**ASSIGNMENT:** Your answer should hold each line of the material that contains the word "below".

**WORKING DATA:**
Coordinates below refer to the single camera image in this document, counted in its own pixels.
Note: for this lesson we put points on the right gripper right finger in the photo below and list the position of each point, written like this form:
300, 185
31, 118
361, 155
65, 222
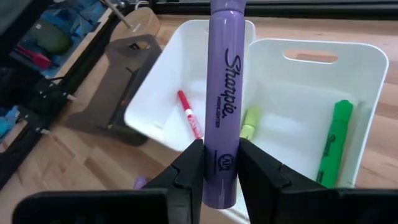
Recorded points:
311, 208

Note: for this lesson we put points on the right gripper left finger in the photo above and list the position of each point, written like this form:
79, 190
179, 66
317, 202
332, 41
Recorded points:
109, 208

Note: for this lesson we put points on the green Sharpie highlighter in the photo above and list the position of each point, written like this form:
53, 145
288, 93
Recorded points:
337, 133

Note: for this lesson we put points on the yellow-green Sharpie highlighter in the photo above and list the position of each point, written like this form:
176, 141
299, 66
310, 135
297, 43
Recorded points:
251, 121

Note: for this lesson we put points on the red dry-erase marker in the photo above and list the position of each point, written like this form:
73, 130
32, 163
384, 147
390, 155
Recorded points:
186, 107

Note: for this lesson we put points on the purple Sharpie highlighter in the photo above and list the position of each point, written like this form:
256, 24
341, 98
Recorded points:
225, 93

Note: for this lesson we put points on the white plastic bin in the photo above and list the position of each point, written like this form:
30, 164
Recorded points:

...

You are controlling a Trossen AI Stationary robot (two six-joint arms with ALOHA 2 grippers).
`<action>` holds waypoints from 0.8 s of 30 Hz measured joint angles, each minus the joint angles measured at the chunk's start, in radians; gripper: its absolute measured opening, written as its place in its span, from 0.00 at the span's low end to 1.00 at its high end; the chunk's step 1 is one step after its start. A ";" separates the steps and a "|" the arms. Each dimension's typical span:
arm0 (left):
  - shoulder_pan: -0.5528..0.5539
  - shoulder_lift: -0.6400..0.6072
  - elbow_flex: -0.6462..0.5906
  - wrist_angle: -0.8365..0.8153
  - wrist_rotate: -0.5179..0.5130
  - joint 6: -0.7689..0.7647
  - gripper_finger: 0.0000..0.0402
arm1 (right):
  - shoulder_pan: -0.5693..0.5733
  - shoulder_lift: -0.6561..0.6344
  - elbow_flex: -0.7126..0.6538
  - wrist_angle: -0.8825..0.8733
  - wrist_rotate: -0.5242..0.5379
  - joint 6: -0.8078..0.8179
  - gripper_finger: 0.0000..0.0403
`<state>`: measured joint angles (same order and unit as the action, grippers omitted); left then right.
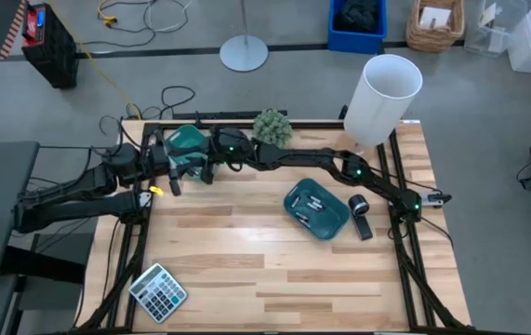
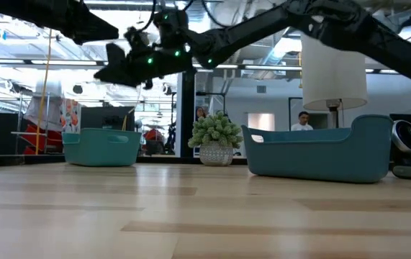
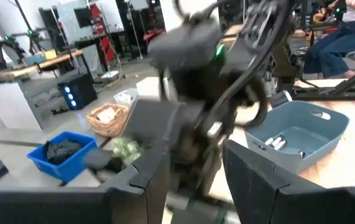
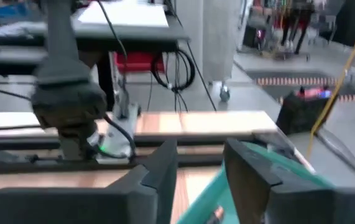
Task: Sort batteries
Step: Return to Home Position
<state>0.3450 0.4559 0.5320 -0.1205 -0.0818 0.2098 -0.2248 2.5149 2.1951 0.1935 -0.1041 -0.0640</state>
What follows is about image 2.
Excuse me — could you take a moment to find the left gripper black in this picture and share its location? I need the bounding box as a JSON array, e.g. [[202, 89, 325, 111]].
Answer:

--

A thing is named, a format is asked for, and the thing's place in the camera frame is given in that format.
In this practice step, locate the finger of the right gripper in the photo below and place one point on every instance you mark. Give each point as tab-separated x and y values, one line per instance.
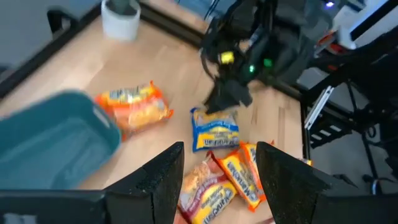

**THE ANSWER:**
Coordinates below refer to the single camera image in this document, counted in its own pixels.
Note: for this lesson we put points on the right gripper right finger in the photo below and list the position of each point, written like this form:
In this practice step, locate the finger of the right gripper in the photo below and place one point on every instance you mark. Give each point as tab-separated x and y values, one line per instance.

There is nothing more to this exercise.